### [Work instructions]
From the first line of the entries below through the line holding "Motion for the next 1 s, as", write out every line exactly, please, and leave out the pictures.

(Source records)
- Opening Delimiter -

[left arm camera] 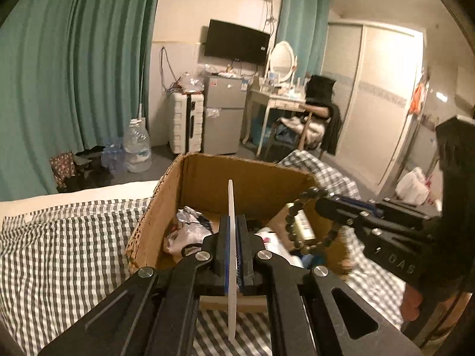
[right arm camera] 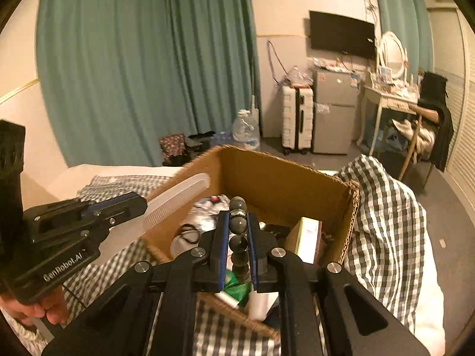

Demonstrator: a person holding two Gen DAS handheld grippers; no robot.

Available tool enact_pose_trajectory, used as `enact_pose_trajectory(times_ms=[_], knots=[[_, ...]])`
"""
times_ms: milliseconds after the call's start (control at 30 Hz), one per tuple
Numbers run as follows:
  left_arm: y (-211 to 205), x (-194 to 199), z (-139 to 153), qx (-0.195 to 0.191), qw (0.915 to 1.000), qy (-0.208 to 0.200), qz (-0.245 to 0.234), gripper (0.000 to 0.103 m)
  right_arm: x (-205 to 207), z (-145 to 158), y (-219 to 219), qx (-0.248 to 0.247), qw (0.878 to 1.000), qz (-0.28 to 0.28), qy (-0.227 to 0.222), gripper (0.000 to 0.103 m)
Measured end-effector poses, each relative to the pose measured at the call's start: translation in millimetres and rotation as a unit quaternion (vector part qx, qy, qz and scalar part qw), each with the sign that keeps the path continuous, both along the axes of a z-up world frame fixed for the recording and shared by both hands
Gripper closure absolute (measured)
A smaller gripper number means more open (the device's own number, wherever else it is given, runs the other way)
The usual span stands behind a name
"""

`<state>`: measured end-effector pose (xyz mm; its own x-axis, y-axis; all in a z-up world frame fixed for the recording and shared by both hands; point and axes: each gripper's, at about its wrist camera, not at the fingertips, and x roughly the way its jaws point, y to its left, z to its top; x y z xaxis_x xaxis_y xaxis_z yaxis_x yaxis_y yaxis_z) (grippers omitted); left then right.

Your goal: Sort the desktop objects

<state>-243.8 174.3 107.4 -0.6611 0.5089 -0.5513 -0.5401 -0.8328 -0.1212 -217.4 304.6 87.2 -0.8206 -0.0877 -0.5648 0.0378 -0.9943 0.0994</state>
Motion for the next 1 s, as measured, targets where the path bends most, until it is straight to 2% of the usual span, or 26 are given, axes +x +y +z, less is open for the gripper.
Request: enact_pose_trajectory(times_ms=[67,100,133,167,200,267,400,467,533,633,700,767,800,833,867,900,933,1000], knots=[[7,-10,-12,-0.002,0.9999,-0.007,0.008,0.096,-8,-9,5,-0.002,1.0,-0.013,-0.011,0.089],[7,-14,-18,-0.001,0.9998,-0.012,0.019,0.083,-12,-13,7,-0.001,1.0,-0.024,-0.017,0.063],[8,-18,-24,-0.004,0.9994,-0.018,0.029,0.064,-12,-17,11,0.002,0.999,-0.045,-0.015,0.022],[6,-19,-30,-0.012,0.9985,-0.026,0.046,0.024,-8,-18,12,0.003,0.998,-0.059,-0.007,0.01],[5,-18,-35,-0.022,0.9965,-0.028,0.075,0.002,-2,-18,15,-0.001,0.997,-0.073,0.009,0.009],[-5,-12,-37,-0.014,0.993,-0.01,0.117,0.0,5,-17,23,-0.021,0.996,-0.08,0.017,0.009],[-28,1,-34,-0.022,0.9882,-0.028,0.149,0.0,18,-9,30,-0.028,0.995,-0.09,0.009,0.009],[-39,10,-25,-0.033,0.985,-0.023,0.168,0.0,27,0,29,-0.026,0.995,-0.091,0.015,0.009],[-50,21,-13,-0.045,0.9812,-0.009,0.188,0.0,37,16,26,-0.025,0.995,-0.089,0.024,0.0],[-61,40,4,-0.057,0.9793,0.011,0.194,0.0,49,38,11,-0.018,0.997,-0.069,0.03,0.0],[-71,52,10,-0.057,0.9768,0.019,0.206,0.0,55,42,-4,0.005,0.998,-0.059,0.026,0.0],[-83,63,8,-0.051,0.9736,0.022,0.221,0.0,62,27,-22,0.044,0.996,-0.074,0.017,0.0],[-90,73,2,-0.05,0.9695,0.029,0.238,0.0,67,16,-28,0.053,0.994,-0.09,0.017,0.0],[-97,84,-7,-0.05,0.9632,0.035,0.262,0.0,73,-2,-36,0.054,0.992,-0.113,0.014,0.0],[-105,97,-23,-0.048,0.9526,0.039,0.298,0.0,80,-22,-42,0.038,0.992,-0.118,0.014,0.0],[-110,104,-32,-0.042,0.9481,0.037,0.313,0.0,82,-36,-48,0.022,0.995,-0.101,0.008,0.0],[-116,111,-45,-0.029,0.9478,0.031,0.316,0.0,80,-53,-56,0.012,0.998,-0.066,-0.013,0.0],[-119,111,-59,-0.027,0.9511,0.015,0.307,0.0,66,-74,-71,0.043,0.996,-0.042,-0.06,0.0]])
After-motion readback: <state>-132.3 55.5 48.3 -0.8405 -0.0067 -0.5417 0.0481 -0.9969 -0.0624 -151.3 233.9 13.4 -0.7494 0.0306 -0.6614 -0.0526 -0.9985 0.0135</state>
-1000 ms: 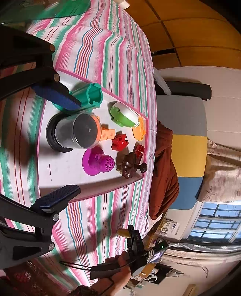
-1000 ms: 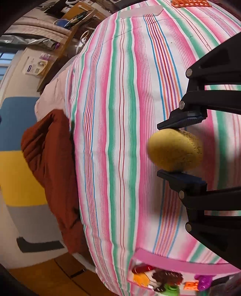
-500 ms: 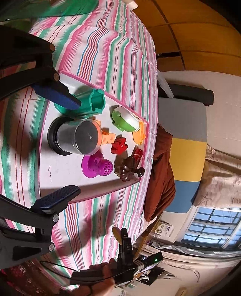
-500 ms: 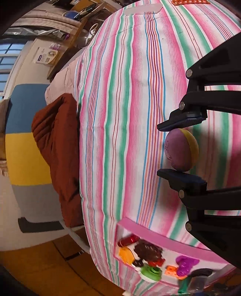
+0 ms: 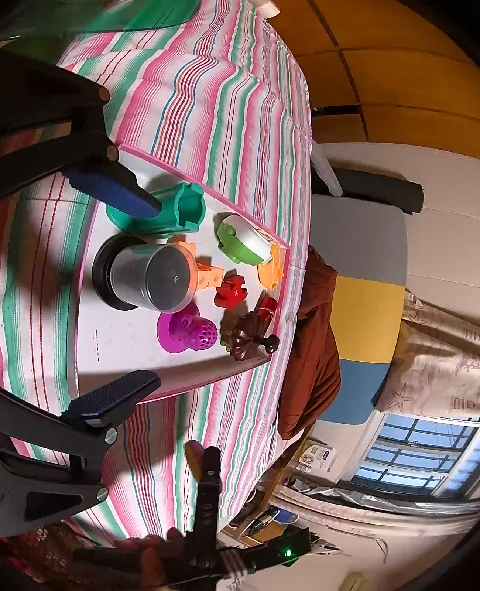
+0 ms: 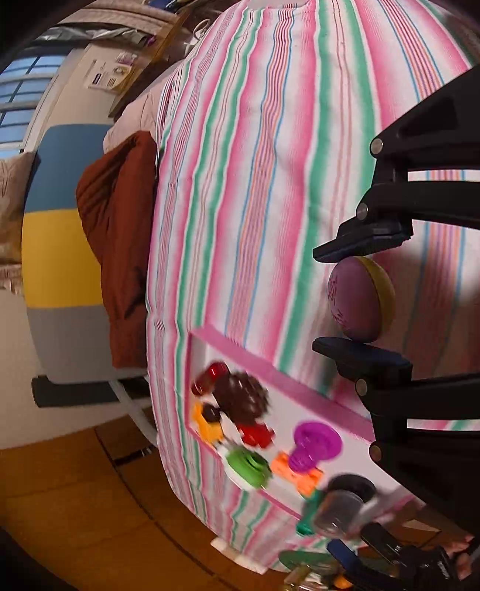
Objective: Organize rigid objects
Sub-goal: 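Carry the yellow egg-shaped toy toward the tray with the right tool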
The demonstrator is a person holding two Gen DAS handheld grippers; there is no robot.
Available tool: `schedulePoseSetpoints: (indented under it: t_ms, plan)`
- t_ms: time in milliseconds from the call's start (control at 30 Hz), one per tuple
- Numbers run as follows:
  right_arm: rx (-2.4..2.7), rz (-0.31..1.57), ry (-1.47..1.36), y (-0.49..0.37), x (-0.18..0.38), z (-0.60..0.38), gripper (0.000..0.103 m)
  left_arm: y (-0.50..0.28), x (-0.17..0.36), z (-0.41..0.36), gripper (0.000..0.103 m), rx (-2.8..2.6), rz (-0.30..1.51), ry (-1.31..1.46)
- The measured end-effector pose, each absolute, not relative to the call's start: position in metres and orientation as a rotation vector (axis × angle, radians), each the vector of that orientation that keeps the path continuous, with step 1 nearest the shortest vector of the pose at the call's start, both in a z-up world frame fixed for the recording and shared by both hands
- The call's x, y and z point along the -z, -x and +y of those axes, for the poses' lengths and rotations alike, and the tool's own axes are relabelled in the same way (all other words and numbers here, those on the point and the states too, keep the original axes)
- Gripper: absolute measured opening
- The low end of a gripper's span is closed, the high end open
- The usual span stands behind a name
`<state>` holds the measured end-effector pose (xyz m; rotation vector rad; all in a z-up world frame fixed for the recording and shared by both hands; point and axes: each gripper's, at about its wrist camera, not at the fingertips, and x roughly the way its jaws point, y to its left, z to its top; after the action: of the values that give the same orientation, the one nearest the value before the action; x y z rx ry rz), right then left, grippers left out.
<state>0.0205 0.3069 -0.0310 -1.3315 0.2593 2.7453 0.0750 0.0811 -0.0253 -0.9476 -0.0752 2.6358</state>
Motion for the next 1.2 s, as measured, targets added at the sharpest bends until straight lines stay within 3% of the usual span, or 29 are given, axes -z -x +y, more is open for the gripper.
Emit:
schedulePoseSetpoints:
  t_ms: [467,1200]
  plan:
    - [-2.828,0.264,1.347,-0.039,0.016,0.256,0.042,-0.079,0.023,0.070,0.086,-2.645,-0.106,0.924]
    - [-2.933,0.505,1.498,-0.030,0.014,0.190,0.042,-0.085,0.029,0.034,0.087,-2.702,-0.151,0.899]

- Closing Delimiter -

### [Result of the task]
[left arm camera] 
[right arm camera] 

Demonstrator: a person holding two Gen DAS handheld grippers; no robot.

Available tool enact_pose_trajectory, used as `enact_pose_trajectory(times_ms=[_], knots=[[_, ...]])`
"""
times_ms: milliseconds after the call's start (control at 30 Hz), one per tuple
Numbers run as follows:
  left_arm: y (-211 to 205), x (-194 to 199), z (-139 to 153), qx (-0.195 to 0.191), qw (0.915 to 1.000), qy (-0.208 to 0.200), qz (-0.245 to 0.234), gripper (0.000 to 0.103 m)
  right_arm: x (-205 to 207), z (-145 to 158), y (-219 to 219), qx (-0.248 to 0.247), qw (0.878 to 1.000), qz (-0.28 to 0.28), qy (-0.227 to 0.222), gripper (0.000 to 0.103 m)
Measured end-effector poses, each relative to the pose measured at the call's start: translation in millimetres and rotation as a unit quaternion (vector part qx, qy, qz and scalar part qw), each with the sign that keeps the path continuous, both along the axes of a z-up world frame fixed for the recording and shared by both hands
Gripper closure absolute (measured)
A smaller gripper number means more open (the device's own number, wherever else it is given, runs the other way)
The usual span stands behind a name
"""

`<state>`: measured end-effector pose (xyz mm; its own x-axis, y-axis; all in a z-up world frame fixed for the recording and shared by both hands; point and axes: each gripper's, at about its wrist camera, not at the fingertips, and x roughly the way its jaws point, y to its left, z to its top; x y z xaxis_x xaxis_y xaxis_z yaxis_x yaxis_y yaxis_z) (grippers omitted); left then right.

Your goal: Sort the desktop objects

<state>-243.8 174.3 107.4 -0.6611 0.5089 -0.5513 -0.5401 -0.8328 -0.1212 -217.4 304.6 87.2 -0.8206 -0.0877 -0.5648 0.0378 -0.9943 0.0994</state>
Motion for the next 1 s, as measured, targets where the path bends most, until it is straight to 2% of the usual span, or 26 are given, axes +x +y +z, less is open for the gripper.

The answer to this exercise has been fully stated.